Selon les propos du ministre des Affaires étrangères Abbas Araghchi dans une interview accordée à « Al Mayadeen », il se trouvait également sur place lorsque le bureau de l’ancien Guide suprême de l’Iran, l’ayatollah Seyyed Ali Khamenei, a été bombardé.
Selon lui, ce jour-là, il s’était rendu sur place à 9 heures pour présenter au Guide suprême un rapport sur les négociations tenues à Genève.
« Lorsque j’ai été extrait des décombres, ma seule pensée était de savoir si lui (Khamenei) avait été attaqué ou non. Pendant les deux premiers jours de la guerre, jusqu’à l’annonce de sa “mort en martyr”, j’étais extrêmement inquiet de ce qui lui était arrivé », a déclaré Araghchi.

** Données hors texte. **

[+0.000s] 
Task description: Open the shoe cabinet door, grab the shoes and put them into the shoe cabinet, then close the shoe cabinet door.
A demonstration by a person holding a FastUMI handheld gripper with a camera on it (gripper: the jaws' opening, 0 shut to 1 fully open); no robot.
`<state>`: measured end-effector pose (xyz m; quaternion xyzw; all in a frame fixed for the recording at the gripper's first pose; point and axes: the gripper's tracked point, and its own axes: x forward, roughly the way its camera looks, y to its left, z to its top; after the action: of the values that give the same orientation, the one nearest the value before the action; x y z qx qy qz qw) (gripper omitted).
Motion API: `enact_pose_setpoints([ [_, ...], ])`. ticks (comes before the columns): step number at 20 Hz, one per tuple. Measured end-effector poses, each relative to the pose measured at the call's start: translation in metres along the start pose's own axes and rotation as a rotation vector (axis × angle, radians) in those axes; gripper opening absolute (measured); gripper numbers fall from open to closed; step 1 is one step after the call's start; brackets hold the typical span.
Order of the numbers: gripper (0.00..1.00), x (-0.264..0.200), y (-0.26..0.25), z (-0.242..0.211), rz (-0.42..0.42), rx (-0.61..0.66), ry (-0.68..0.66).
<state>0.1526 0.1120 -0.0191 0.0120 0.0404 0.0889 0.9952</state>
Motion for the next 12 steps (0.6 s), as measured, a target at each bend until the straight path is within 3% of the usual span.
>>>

Le chef de la diplomatie iranienne a souligné que « la mort de Khamenei avait constitué un tournant dans l’histoire de l’Iran et avait démontré la puissance de l’Iran au monde entier ».
Il a également attiré l’attention sur la désignation du nouveau Guide suprême, l’ayatollah Seyyed Mojtaba Khamenei, affirmant que « le système de la République islamique d’Iran est suffisamment fort pour ne pas dépendre d’individus ».
Pour rappel, il est indiqué que Seyyed Ali Khamenei aurait été tué le 28 février lors d’une attaque conjointe des États-Unis et d’Israël contre Téhéran, avec des membres de sa famille proche. Il est également précisé que son fils Mojtaba Khamenei lui aurait succédé.